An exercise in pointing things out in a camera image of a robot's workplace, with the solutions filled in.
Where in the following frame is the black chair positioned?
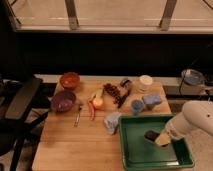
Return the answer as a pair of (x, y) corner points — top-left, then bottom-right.
(0, 78), (48, 171)

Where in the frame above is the small dark can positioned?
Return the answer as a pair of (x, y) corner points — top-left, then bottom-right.
(120, 78), (130, 87)

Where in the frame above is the black eraser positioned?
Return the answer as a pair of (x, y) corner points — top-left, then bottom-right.
(144, 130), (159, 142)

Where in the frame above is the green plastic tray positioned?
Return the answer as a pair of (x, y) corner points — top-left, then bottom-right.
(119, 115), (194, 171)

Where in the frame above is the yellow banana toy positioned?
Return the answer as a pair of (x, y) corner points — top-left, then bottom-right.
(91, 88), (103, 99)

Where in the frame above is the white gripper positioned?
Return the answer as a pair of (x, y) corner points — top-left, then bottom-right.
(155, 114), (189, 146)

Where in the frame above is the purple bowl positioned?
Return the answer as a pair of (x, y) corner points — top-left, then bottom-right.
(51, 90), (76, 112)

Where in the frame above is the crumpled blue cloth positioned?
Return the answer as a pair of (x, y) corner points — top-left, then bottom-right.
(104, 112), (121, 135)

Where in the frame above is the orange yellow fruit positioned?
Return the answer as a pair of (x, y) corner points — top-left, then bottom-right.
(92, 98), (103, 109)

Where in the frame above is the white lidded jar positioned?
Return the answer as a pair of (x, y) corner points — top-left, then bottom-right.
(139, 75), (153, 92)

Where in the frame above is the metal bowl on shelf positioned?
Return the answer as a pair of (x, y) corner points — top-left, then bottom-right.
(181, 69), (204, 86)

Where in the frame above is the black handled brush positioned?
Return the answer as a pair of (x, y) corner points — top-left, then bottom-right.
(117, 90), (131, 109)

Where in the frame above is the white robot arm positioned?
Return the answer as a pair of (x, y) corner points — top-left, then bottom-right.
(155, 100), (213, 146)

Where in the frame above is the red chili pepper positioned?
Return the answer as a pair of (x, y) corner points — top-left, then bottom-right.
(87, 100), (95, 121)

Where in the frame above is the red bowl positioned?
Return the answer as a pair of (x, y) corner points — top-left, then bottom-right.
(59, 72), (80, 89)

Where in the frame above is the blue cup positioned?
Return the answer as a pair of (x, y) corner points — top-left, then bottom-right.
(131, 100), (145, 115)

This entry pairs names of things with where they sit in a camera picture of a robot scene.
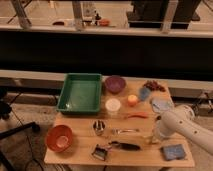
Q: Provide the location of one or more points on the yellow banana bunch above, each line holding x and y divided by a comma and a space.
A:
151, 139

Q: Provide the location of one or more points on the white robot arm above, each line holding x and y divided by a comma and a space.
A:
180, 120

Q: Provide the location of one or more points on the purple bowl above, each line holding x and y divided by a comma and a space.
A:
115, 84

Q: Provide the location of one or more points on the white plastic cup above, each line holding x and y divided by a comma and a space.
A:
112, 106

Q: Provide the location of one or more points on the green plastic tray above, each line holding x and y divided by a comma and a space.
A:
80, 94

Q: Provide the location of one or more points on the orange ball fruit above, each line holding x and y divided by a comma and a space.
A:
132, 100

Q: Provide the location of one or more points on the orange carrot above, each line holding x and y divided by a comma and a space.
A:
139, 115

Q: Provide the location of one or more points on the blue brush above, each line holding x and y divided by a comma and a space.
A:
144, 93

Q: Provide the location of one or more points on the metal measuring cup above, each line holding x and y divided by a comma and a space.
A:
99, 127

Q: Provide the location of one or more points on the red grapes bunch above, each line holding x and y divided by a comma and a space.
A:
154, 86

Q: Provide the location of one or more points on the silver spoon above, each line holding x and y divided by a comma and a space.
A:
120, 131

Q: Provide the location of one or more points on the small metal grater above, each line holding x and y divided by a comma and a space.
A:
100, 153

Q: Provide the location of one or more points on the orange bowl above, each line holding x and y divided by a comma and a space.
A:
59, 138

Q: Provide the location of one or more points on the blue sponge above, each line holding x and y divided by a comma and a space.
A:
173, 152

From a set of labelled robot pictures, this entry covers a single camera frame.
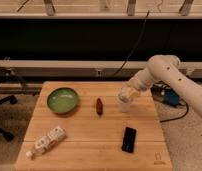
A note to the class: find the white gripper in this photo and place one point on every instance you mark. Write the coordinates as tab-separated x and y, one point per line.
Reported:
127	93

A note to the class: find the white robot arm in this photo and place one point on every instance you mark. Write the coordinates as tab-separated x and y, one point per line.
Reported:
163	68

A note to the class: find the translucent white cup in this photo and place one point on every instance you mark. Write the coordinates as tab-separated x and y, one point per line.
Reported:
124	104

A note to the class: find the green ceramic bowl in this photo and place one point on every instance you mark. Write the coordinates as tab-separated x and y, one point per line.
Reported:
62	100

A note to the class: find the red chili pepper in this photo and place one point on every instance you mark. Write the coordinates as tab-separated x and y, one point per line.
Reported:
99	106

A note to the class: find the blue power box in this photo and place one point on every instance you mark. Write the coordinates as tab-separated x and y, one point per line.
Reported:
171	98

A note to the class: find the black rectangular phone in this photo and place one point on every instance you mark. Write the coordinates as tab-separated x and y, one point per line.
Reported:
129	140

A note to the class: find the wooden cutting board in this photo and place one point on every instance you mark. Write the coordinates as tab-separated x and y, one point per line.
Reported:
94	142

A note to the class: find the black office chair base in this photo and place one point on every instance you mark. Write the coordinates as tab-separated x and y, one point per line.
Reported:
4	130

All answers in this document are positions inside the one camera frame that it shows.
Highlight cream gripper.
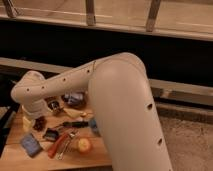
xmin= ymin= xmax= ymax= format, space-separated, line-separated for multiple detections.
xmin=22 ymin=107 xmax=43 ymax=132

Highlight black handled screwdriver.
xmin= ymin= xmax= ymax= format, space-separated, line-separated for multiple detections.
xmin=54 ymin=121 xmax=89 ymax=129

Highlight orange apple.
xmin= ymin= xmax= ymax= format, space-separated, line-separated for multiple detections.
xmin=77 ymin=138 xmax=93 ymax=154

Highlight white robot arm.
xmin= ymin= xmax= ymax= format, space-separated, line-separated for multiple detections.
xmin=11 ymin=52 xmax=173 ymax=171

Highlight red handled pliers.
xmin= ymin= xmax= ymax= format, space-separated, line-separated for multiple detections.
xmin=47 ymin=130 xmax=78 ymax=160

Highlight crumpled blue white wrapper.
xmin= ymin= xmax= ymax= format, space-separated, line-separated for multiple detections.
xmin=64 ymin=93 xmax=84 ymax=105

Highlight small metal cup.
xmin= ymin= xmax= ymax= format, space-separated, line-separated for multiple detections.
xmin=47 ymin=98 xmax=62 ymax=115

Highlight yellow pear piece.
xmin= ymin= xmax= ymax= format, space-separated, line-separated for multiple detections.
xmin=64 ymin=108 xmax=87 ymax=118

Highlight black binder clip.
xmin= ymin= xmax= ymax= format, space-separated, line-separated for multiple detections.
xmin=43 ymin=128 xmax=59 ymax=142

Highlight blue sponge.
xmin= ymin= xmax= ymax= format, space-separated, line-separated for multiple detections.
xmin=20 ymin=133 xmax=42 ymax=157

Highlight wooden board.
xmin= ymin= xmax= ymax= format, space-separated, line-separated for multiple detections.
xmin=0 ymin=109 xmax=111 ymax=171

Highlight blue cup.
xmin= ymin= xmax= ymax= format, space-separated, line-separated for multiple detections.
xmin=88 ymin=118 xmax=99 ymax=135

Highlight pine cone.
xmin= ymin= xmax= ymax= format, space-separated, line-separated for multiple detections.
xmin=33 ymin=116 xmax=46 ymax=131

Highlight dark purple bowl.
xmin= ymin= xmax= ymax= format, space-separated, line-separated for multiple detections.
xmin=61 ymin=92 xmax=86 ymax=108

----

Output the listing above in full, exactly. No images.

> _RESULT BELOW_:
An exercise in pointing things out in a camera image of a robot's workplace, with the solutions filled in.
Where in the following frame is the black chair positioned?
Return the answer as a pair of (x, y) corner points — top-left, then bottom-right.
(0, 78), (48, 171)

Where in the frame above is the small dark can positioned?
Return the answer as a pair of (x, y) corner points — top-left, then bottom-right.
(120, 78), (130, 87)

Where in the frame above is the black eraser positioned?
Return the answer as a pair of (x, y) corner points — top-left, then bottom-right.
(144, 130), (159, 142)

Where in the frame above is the green plastic tray positioned?
Return the answer as a pair of (x, y) corner points — top-left, then bottom-right.
(119, 115), (194, 171)

Where in the frame above is the yellow banana toy positioned?
Return the answer as a pair of (x, y) corner points — top-left, then bottom-right.
(91, 88), (103, 99)

Where in the frame above is the white gripper positioned?
Return the answer as a pair of (x, y) corner points — top-left, then bottom-right.
(155, 114), (189, 146)

Where in the frame above is the purple bowl positioned?
Return the answer as a pair of (x, y) corner points — top-left, then bottom-right.
(51, 90), (76, 112)

Where in the frame above is the crumpled blue cloth positioned?
Return the answer as a pair of (x, y) corner points — top-left, then bottom-right.
(104, 112), (121, 135)

Where in the frame above is the orange yellow fruit positioned?
Return the answer as a pair of (x, y) corner points — top-left, then bottom-right.
(92, 98), (103, 109)

Where in the frame above is the white lidded jar positioned?
Return the answer as a pair of (x, y) corner points — top-left, then bottom-right.
(139, 75), (153, 92)

Where in the frame above is the metal bowl on shelf positioned?
Return the answer as a pair of (x, y) corner points — top-left, then bottom-right.
(181, 69), (204, 86)

Where in the frame above is the black handled brush positioned?
Return the answer as a pair of (x, y) corner points — top-left, then bottom-right.
(117, 90), (131, 109)

Where in the frame above is the white robot arm positioned?
Return the answer as a pair of (x, y) corner points — top-left, then bottom-right.
(155, 100), (213, 146)

Where in the frame above is the red chili pepper positioned?
Return the answer as a pair of (x, y) corner points — top-left, then bottom-right.
(87, 100), (95, 121)

Where in the frame above is the red bowl positioned?
Return the answer as a pair of (x, y) corner points — top-left, then bottom-right.
(59, 72), (80, 89)

Where in the frame above is the blue cup positioned?
Return the answer as a pair of (x, y) corner points — top-left, then bottom-right.
(131, 100), (145, 115)

This entry pairs names of things with where they sit in a camera picture of a robot scene.
Q: Provide the location of one or more points on the yellow banana bunch above, each line holding x and y divided by a comma and a space.
A:
151, 139

Q: Provide the location of one or more points on the white robot arm above, each line holding x and y divided by a comma and a space.
A:
180, 120

Q: Provide the location of one or more points on the purple bowl above, each line holding x and y divided by a comma and a space.
A:
115, 84

Q: Provide the location of one or more points on the white plastic cup above, each line holding x and y divided by a comma and a space.
A:
112, 106

Q: Provide the location of one or more points on the green plastic tray above, each line holding x and y divided by a comma and a space.
A:
80, 94

Q: Provide the location of one or more points on the orange ball fruit above, each line holding x and y divided by a comma and a space.
A:
132, 100

Q: Provide the location of one or more points on the orange carrot above, each line holding x and y divided by a comma and a space.
A:
139, 115

Q: Provide the location of one or more points on the blue brush above, each line holding x and y divided by a comma and a space.
A:
144, 93

Q: Provide the location of one or more points on the metal measuring cup above, each line holding x and y divided by a comma and a space.
A:
99, 127

Q: Provide the location of one or more points on the red grapes bunch above, each line holding x and y divided by a comma and a space.
A:
154, 86

Q: Provide the location of one or more points on the silver spoon above, each line holding x and y divided by a comma and a space.
A:
120, 131

Q: Provide the location of one or more points on the small metal grater above, each line holding x and y divided by a comma and a space.
A:
100, 153

Q: Provide the location of one or more points on the orange bowl above, each line holding x and y divided by a comma and a space.
A:
59, 138

Q: Provide the location of one or more points on the blue sponge above, each line holding x and y divided by a comma and a space.
A:
173, 152

From a set of labelled robot pictures, this entry covers a single camera frame.
A note to the class: find the white gripper in this photo and place one point on every instance you mark. Write the coordinates as tab-separated x and y, one point per line.
Reported:
127	93

A note to the class: find the white robot arm in this photo and place one point on every instance you mark. Write the coordinates as tab-separated x and y, one point per line.
Reported:
163	68

A note to the class: find the translucent white cup in this photo and place one point on every instance you mark. Write the coordinates as tab-separated x and y, one point per line.
Reported:
124	104

A note to the class: find the green ceramic bowl in this photo and place one point on every instance you mark. Write the coordinates as tab-separated x and y, one point per line.
Reported:
62	100

A note to the class: find the red chili pepper in this photo and place one point on every instance you mark. Write the coordinates as tab-separated x and y, one point per line.
Reported:
99	106

A note to the class: find the blue power box in this photo and place one point on every instance you mark. Write the coordinates as tab-separated x and y, one point per line.
Reported:
171	98

A note to the class: find the black rectangular phone in this photo and place one point on every instance you mark. Write the coordinates as tab-separated x and y, one point per line.
Reported:
129	140

A note to the class: find the wooden cutting board in this photo and place one point on every instance you mark. Write the coordinates as tab-separated x and y, one point per line.
Reported:
94	142

A note to the class: find the black office chair base in this photo and place one point on every instance you mark. Write the coordinates as tab-separated x and y, one point per line.
Reported:
4	130

All answers in this document are positions inside the one camera frame that it shows.
Highlight cream gripper.
xmin= ymin= xmax= ymax= format, space-separated, line-separated for multiple detections.
xmin=22 ymin=107 xmax=43 ymax=132

Highlight black handled screwdriver.
xmin= ymin= xmax= ymax= format, space-separated, line-separated for multiple detections.
xmin=54 ymin=121 xmax=89 ymax=129

Highlight orange apple.
xmin= ymin= xmax= ymax= format, space-separated, line-separated for multiple detections.
xmin=77 ymin=138 xmax=93 ymax=154

Highlight white robot arm.
xmin= ymin= xmax= ymax= format, space-separated, line-separated for multiple detections.
xmin=11 ymin=52 xmax=173 ymax=171

Highlight red handled pliers.
xmin= ymin= xmax= ymax= format, space-separated, line-separated for multiple detections.
xmin=47 ymin=130 xmax=78 ymax=160

Highlight crumpled blue white wrapper.
xmin= ymin= xmax= ymax= format, space-separated, line-separated for multiple detections.
xmin=64 ymin=93 xmax=84 ymax=105

Highlight small metal cup.
xmin= ymin= xmax= ymax= format, space-separated, line-separated for multiple detections.
xmin=47 ymin=98 xmax=62 ymax=115

Highlight yellow pear piece.
xmin= ymin= xmax= ymax= format, space-separated, line-separated for multiple detections.
xmin=64 ymin=108 xmax=87 ymax=118

Highlight black binder clip.
xmin= ymin= xmax= ymax= format, space-separated, line-separated for multiple detections.
xmin=43 ymin=128 xmax=59 ymax=142

Highlight blue sponge.
xmin= ymin= xmax= ymax= format, space-separated, line-separated for multiple detections.
xmin=20 ymin=133 xmax=42 ymax=157

Highlight wooden board.
xmin= ymin= xmax= ymax= format, space-separated, line-separated for multiple detections.
xmin=0 ymin=109 xmax=111 ymax=171

Highlight blue cup.
xmin= ymin= xmax= ymax= format, space-separated, line-separated for multiple detections.
xmin=88 ymin=118 xmax=99 ymax=135

Highlight pine cone.
xmin= ymin= xmax= ymax= format, space-separated, line-separated for multiple detections.
xmin=33 ymin=116 xmax=46 ymax=131

Highlight dark purple bowl.
xmin= ymin= xmax= ymax= format, space-separated, line-separated for multiple detections.
xmin=61 ymin=92 xmax=86 ymax=108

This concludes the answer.